» Exercise
From the data below, copy each line that includes the word "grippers".

» Available data
^^^^^^^^^^^^^^^^

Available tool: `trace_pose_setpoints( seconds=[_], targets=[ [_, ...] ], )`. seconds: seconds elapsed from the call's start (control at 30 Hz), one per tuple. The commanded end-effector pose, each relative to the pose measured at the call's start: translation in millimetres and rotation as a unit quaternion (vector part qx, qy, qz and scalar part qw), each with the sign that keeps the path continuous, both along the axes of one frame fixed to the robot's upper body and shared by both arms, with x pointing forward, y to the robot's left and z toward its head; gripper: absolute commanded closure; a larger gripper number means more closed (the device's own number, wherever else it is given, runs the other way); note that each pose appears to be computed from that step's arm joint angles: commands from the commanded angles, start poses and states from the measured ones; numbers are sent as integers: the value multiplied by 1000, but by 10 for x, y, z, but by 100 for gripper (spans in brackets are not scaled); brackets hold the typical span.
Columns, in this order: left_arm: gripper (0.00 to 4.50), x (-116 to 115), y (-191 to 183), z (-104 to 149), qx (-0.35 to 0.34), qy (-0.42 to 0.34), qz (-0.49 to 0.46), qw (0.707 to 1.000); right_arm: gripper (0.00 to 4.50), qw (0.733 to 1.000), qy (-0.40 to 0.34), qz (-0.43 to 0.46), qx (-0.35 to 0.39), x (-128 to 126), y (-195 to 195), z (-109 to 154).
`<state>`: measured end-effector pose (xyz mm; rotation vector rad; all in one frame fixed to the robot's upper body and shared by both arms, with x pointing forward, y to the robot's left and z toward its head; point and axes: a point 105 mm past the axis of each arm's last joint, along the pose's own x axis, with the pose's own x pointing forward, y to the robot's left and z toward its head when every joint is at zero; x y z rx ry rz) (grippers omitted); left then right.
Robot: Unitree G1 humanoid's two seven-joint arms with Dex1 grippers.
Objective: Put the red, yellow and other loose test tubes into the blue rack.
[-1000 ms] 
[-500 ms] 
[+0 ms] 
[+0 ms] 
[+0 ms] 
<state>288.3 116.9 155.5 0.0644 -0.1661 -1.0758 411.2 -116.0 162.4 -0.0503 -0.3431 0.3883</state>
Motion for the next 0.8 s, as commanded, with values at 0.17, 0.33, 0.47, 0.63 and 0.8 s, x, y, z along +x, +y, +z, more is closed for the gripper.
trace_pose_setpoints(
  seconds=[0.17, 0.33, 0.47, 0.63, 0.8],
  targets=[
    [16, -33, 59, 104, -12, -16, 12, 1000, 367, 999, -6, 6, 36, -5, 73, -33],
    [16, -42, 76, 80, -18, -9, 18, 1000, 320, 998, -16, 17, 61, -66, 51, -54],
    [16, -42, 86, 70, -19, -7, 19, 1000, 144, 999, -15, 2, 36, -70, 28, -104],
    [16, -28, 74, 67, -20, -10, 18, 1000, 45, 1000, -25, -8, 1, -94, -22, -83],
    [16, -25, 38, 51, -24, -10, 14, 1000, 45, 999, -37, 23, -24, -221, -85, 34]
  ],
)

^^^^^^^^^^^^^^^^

» Solution
`<state>`: measured end-effector pose (xyz mm; rotation vector rad; all in one frame fixed to the robot's upper body and shared by both arms, with x pointing forward, y to the robot's left and z toward its head; point and axes: a point 105 mm past the axis of each arm's last joint, along the pose's own x axis, with the pose's own x pointing forward, y to the robot's left and z toward its head when every joint is at zero; x y z rx ry rz) (grippers omitted); left then right.
Robot: Unitree G1 humanoid's two seven-joint arms with Dex1 grippers.

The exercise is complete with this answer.